:: EXERCISE REQUIREMENTS ::
Every line below that contains "cable" is to be copied.

:: DATA SUPPLIED ::
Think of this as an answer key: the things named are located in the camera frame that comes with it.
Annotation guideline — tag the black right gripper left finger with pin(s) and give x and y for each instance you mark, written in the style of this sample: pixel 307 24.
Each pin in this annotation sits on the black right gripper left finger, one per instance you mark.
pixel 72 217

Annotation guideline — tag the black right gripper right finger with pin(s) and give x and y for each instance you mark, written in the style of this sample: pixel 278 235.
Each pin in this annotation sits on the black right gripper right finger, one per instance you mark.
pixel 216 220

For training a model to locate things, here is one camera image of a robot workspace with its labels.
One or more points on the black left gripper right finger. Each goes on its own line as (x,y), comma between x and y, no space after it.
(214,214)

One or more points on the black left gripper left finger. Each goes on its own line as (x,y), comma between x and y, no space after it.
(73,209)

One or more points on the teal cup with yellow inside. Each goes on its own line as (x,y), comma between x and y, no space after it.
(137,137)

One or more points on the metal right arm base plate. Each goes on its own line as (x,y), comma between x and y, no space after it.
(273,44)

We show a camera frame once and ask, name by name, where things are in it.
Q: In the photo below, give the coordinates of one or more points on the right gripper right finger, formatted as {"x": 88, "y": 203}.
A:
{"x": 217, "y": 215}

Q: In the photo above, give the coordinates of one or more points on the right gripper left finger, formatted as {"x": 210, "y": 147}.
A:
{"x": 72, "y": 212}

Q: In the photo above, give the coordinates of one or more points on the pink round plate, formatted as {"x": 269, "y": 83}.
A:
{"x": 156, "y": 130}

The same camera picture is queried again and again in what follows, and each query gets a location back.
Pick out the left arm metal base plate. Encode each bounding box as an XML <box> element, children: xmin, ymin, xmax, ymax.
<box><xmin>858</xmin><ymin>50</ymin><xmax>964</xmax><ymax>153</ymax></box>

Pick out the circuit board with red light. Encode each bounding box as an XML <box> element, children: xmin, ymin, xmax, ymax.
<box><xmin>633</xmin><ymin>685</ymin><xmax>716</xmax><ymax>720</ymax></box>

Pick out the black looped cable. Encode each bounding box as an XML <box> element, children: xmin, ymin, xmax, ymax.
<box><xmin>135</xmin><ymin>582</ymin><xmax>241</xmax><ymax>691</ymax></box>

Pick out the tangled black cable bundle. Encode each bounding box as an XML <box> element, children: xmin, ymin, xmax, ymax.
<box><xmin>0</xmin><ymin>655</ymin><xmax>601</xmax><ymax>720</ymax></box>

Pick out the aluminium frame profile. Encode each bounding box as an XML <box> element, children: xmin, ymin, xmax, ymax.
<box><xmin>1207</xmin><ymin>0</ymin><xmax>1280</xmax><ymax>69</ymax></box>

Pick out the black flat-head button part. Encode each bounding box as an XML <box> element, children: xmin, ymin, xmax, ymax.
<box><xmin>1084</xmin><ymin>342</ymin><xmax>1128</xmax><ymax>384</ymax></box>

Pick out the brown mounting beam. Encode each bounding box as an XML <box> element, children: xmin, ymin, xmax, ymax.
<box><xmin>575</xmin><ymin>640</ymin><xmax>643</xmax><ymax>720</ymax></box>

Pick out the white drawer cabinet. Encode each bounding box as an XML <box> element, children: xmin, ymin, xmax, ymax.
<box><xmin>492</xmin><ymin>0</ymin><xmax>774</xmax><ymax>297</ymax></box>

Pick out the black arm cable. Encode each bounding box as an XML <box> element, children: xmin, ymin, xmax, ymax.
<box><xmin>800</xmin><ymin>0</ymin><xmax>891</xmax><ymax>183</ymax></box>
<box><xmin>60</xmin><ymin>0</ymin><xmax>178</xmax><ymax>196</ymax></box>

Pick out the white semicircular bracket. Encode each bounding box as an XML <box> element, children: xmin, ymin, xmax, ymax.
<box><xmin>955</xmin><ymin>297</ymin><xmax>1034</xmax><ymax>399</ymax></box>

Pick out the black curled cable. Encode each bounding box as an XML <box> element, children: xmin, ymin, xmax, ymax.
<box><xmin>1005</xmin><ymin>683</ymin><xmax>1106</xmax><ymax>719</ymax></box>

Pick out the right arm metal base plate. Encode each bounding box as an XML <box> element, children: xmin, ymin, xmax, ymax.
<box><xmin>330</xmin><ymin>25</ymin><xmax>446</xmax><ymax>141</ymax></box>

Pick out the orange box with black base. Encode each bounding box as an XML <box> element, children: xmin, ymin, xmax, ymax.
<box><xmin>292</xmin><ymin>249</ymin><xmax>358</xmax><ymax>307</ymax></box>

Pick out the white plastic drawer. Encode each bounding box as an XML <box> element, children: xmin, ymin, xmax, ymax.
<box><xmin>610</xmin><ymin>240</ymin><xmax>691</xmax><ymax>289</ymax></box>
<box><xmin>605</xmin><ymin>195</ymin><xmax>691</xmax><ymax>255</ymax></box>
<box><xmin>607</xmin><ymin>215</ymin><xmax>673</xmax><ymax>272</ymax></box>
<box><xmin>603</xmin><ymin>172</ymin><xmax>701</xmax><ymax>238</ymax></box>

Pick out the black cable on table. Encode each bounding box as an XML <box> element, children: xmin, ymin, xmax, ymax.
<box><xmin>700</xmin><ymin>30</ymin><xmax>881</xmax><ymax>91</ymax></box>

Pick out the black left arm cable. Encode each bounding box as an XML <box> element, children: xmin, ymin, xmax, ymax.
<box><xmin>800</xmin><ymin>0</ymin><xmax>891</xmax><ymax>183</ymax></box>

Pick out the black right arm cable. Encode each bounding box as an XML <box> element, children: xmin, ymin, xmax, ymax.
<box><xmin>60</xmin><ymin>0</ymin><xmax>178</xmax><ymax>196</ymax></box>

:: EXERCISE SOLUTION ::
Pick out the black looped cable. Encode each bounding box as an XML <box> element, children: xmin, ymin, xmax, ymax.
Pick out the tangled black cable bundle. Encode each bounding box as an XML <box> element, children: xmin, ymin, xmax, ymax.
Pick out the black arm cable. Encode each bounding box as an XML <box> element, children: xmin, ymin, xmax, ymax.
Pick out the black curled cable. Encode each bounding box as an XML <box> element, children: xmin, ymin, xmax, ymax.
Pick out the black cable on table. Encode each bounding box as an XML <box> element, children: xmin, ymin, xmax, ymax.
Pick out the black left arm cable. Encode each bounding box as an XML <box> element, children: xmin, ymin, xmax, ymax.
Pick out the black right arm cable. Encode each bounding box as an XML <box> element, children: xmin, ymin, xmax, ymax.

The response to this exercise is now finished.